Overview

Workshop Goals


Topics

  1. Setting Up an R Analysis Environment
  2. Accessing the Data
  3. Generating Estimates
  4. Creating New Variables
  5. Visualizing Estimates
  6. Producing a Travel Analysis Report

"House Cleaning"

This presentation is intended for re-use

\

Presentation hotkeys

| Key | Action | |:----|:-----------------------------------------| | C | Show table of contents | | F | Toggles the display of the footer | | A | Toggles display of current vs all slides | | S | Make fonts smaller | | B | Make fonts larger |


Next Topic {#transition_slide}

  1. Setting Up an R Analysis Environment
  2. Accessing the Data
  3. Generating Estimates
  4. Creating New Variables
  5. Visualizing Estimates
  6. Producing a Travel Analysis Report

Setting Up an R Analysis Environment

Click here for latest installation instructions

Instructions provide explicit download links for

Once installed, open RStudio


Setting Up an R Analysis Environment (cont.)
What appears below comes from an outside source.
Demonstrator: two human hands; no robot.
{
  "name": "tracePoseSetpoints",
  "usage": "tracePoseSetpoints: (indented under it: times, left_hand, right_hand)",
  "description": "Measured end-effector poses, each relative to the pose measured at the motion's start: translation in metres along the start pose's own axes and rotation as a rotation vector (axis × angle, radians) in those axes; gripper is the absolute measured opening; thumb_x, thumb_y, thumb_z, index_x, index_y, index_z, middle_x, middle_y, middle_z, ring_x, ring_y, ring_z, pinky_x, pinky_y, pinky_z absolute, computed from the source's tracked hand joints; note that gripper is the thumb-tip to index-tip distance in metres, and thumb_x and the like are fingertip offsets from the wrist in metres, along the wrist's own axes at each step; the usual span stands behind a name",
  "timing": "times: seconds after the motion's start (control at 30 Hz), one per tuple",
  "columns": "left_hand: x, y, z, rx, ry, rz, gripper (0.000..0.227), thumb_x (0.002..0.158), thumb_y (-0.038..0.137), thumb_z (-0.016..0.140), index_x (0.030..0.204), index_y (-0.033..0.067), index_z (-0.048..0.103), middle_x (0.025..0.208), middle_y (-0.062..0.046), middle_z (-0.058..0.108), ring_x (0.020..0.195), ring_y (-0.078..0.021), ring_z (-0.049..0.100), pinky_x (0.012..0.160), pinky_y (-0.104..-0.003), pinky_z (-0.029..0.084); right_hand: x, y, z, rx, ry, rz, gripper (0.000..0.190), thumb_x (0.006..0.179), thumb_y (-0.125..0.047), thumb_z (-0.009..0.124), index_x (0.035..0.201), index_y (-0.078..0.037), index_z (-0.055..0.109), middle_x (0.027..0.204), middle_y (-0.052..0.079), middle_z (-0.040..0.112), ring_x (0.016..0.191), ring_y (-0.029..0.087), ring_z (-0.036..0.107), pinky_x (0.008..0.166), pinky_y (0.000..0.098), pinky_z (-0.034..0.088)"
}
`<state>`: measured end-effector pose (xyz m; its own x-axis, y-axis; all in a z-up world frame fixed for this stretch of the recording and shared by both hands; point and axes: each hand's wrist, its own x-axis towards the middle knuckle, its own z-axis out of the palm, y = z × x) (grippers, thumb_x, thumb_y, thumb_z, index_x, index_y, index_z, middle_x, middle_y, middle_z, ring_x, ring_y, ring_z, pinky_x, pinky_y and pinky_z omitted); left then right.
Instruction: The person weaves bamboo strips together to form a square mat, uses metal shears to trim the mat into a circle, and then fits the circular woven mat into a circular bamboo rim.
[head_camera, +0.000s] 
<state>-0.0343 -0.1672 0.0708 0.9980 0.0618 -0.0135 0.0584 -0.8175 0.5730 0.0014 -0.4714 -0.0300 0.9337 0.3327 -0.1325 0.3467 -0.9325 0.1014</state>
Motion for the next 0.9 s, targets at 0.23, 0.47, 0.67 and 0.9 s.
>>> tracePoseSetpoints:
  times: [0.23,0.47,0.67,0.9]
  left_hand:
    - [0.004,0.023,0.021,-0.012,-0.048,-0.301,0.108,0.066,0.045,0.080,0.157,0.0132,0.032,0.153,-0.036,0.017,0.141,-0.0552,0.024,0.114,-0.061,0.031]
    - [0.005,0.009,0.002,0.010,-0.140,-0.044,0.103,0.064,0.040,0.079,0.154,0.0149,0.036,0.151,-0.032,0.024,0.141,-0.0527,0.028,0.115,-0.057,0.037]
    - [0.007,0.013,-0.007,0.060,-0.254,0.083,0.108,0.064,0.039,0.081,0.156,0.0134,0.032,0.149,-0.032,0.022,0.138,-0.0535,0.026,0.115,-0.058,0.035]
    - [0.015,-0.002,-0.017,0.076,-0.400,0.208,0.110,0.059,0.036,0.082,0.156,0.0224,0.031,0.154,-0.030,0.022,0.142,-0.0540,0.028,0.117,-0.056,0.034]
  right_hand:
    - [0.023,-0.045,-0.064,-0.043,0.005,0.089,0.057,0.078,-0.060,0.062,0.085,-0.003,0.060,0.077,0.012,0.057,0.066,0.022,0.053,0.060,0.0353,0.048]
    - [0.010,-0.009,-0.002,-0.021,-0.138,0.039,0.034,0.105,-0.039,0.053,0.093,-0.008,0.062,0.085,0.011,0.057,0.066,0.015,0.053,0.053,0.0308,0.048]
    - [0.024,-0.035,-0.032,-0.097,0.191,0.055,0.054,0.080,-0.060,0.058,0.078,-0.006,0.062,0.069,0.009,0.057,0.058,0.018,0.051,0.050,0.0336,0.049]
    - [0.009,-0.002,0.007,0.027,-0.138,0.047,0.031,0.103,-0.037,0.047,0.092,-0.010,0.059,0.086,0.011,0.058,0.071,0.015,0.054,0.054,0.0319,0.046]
Make sure you have the "summarizeNHTS" R software package installed

install.packages("devtools")
devtools::install_github("Westat-Transportation/summarizeNHTS")

And now that we have installed the necessary software, load the software

library(summarizeNHTS)

OK, we're ready!


Next Topic {#transition_slide}

  1. Setting Up an R Analysis Environment
  2. Accessing the Data
  3. Generating Estimates
  4. Creating New Variables
  5. Visualizing Estimates
  6. Producing a Travel Analysis Report

Accessing the Data

Before we begin, let's make sure the summarizeNHTS package is loaded.

library(summarizeNHTS)

Accessing the Data: Downloading NHTS Data

# Not Run
download_nhts_data("2001")
download_nhts_data("2009")
download_nhts_data("2017")

Accessing the Data: Reading the 2017 NHTS data

nhts_data <- read_data("2017", "C:/NHTS")
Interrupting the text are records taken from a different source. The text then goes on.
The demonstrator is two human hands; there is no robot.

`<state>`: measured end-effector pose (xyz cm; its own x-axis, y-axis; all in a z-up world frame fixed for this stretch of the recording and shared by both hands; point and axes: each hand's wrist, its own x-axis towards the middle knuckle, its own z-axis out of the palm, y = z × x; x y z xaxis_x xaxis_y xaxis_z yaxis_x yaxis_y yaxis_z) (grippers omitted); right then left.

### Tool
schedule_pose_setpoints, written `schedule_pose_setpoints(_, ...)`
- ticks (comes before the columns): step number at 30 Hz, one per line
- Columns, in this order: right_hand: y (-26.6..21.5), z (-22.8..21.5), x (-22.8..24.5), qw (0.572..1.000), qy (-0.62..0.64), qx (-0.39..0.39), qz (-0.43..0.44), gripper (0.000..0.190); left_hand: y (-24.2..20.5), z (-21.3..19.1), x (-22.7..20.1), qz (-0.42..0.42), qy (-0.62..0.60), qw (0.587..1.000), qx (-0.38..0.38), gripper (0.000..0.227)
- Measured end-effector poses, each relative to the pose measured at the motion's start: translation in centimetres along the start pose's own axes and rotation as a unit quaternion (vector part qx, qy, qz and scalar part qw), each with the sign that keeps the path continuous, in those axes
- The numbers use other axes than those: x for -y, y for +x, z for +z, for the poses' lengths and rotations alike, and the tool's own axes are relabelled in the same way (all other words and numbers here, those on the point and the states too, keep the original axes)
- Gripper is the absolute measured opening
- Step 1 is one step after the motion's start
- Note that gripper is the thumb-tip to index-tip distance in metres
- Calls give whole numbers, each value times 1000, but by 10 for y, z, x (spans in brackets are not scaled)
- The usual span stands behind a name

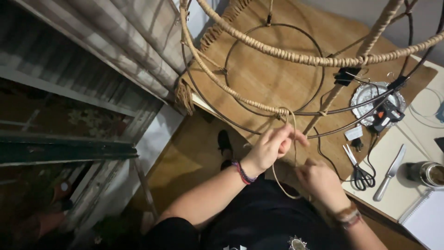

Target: Weave cord around a circular metal frame to create a decorative object

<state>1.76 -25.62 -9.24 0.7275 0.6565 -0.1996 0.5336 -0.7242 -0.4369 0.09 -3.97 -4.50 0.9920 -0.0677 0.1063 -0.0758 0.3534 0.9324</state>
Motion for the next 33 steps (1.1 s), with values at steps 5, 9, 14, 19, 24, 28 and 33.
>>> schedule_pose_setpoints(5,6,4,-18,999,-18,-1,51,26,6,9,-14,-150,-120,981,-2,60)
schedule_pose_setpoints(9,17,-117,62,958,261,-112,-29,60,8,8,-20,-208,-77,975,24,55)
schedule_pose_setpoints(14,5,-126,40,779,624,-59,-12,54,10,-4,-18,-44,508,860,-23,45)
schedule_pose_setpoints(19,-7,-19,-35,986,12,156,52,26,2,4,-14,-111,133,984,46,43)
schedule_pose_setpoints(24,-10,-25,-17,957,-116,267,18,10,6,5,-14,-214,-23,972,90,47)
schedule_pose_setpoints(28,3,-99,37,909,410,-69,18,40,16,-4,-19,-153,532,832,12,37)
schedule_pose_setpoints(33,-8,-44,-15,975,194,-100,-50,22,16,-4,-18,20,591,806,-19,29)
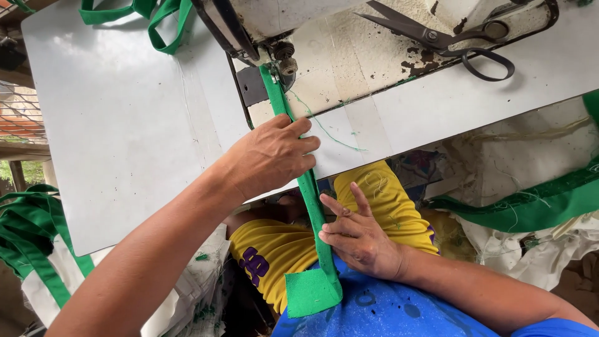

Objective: Folding and sewing green fabric straps using an industrial sewing machine.

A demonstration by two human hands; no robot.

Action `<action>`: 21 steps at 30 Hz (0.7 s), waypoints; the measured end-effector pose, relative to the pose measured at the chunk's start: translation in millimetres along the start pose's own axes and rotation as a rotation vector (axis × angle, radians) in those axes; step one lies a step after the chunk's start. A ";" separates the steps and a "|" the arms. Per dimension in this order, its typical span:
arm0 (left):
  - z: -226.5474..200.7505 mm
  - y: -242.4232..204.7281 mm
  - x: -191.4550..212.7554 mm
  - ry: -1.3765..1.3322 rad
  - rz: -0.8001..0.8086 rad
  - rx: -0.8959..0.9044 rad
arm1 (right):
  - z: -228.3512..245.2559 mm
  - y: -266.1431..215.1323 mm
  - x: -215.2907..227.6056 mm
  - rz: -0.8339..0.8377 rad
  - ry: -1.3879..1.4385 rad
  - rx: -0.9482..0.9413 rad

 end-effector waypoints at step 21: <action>16.9 -5.1 -33.5 -0.261 0.100 0.052 | 18.9 14.1 -3.4 0.436 -0.216 0.110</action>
Point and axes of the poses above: each hand's wrist, its own y-axis towards the middle knuckle, its own x-axis out of the back of the hand, z = x × y, the point moved 6 cm from there along y, towards the middle knuckle, and after that the axes turned 10 degrees about -y, right-handed, at the moved point
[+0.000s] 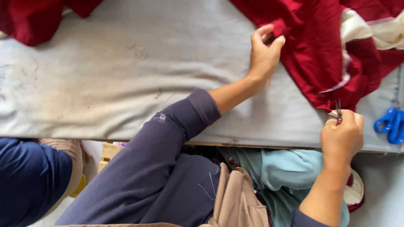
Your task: The person uses blue-handled scissors to cut a piece of red fabric with a white border. They hold the fabric with their left hand and carefully snip along the edge, removing a strip of material.
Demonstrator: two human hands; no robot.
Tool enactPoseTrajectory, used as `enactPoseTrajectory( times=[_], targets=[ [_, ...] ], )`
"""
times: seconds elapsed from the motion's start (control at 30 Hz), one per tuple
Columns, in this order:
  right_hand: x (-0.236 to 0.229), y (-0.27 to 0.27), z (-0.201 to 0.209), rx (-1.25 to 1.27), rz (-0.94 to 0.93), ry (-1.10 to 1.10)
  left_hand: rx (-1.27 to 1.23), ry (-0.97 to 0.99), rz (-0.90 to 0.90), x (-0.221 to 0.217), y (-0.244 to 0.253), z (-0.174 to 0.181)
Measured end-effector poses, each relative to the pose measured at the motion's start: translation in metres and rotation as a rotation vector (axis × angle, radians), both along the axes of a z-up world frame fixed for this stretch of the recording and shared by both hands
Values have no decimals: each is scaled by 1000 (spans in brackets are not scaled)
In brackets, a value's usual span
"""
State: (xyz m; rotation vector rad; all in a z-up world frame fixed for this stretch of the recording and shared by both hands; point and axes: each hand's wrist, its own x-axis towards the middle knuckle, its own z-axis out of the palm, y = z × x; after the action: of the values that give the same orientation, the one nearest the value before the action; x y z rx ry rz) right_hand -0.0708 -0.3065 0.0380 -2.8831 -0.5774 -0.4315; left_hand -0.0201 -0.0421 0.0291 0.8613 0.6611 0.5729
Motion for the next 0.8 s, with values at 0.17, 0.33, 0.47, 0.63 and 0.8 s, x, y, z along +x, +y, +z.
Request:
enactPoseTrajectory(
  times=[0.17,0.33,0.47,0.63,0.8],
  targets=[
    [-17,33,61,563,-199,703,-193,146,-223,-14,-6,15],
    [23,11,61,1023,-422,697,-309,220,-298,-22,-1,40],
    [64,-27,28,793,-490,374,-367,230,-293,-31,-8,49],
    [43,12,35,321,44,-72,-351,269,-348,-30,-11,37],
    [3,99,63,757,23,465,-220,64,-427,-9,-24,-38]
  ],
)
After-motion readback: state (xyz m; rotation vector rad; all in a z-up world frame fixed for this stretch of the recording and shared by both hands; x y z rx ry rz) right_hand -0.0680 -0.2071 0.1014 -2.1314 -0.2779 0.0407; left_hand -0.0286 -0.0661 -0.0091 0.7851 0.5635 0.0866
Accessing the Data: Summarizing the data object

summary(nhts_data$data)

Accessing the Data: Snapshot of the vehicle data

nhts_data$data$vehicle

Accessing the Data: Subsetting

# By position
nhts_data$data$vehicle[, c(1, 3)]

# By name (single variable)
nhts_data$data$vehicle$ANNMILES

# By name
nhts_data$data$vehicle[, list(HOUSEID, ANNMILES)]
# By row numbers (first 5 rows)
nhts_data$data$vehicle[1:5, ]

# By condition
nhts_data$data$vehicle[VEHTYPE == "01", ]

# By condition (multiple values)
nhts_data$data$vehicle[VEHTYPE %in% c("01","02"), ]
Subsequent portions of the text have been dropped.